Task:
This exercise calls for every line of the listing below that contains the word "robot".

[[ The data open ]]

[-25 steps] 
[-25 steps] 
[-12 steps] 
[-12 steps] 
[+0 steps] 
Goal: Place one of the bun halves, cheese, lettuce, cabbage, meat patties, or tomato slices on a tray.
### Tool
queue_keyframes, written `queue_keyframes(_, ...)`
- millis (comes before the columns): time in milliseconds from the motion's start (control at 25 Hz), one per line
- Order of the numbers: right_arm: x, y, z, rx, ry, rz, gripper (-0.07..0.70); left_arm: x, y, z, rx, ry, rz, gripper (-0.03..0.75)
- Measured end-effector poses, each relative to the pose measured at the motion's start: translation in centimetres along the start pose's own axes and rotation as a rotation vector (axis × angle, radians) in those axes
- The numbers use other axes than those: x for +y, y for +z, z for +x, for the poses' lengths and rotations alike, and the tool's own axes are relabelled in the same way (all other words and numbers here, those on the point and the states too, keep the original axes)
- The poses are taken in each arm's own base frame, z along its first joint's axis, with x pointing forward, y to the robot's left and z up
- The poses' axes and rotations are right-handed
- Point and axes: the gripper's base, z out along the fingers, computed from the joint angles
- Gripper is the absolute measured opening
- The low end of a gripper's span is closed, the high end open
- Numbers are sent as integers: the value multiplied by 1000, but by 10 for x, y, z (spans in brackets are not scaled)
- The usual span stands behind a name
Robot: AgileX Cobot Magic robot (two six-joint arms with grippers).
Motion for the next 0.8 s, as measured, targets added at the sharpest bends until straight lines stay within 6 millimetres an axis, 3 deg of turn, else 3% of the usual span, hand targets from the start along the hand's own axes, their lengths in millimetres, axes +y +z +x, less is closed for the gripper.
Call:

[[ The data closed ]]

Solution for this problem:
- The poses are taken in each arm's own base frame, z along its first joint's axis, with x pointing forward, y to the robot's left and z up
Robot: AgileX Cobot Magic robot (two six-joint arms with grippers).

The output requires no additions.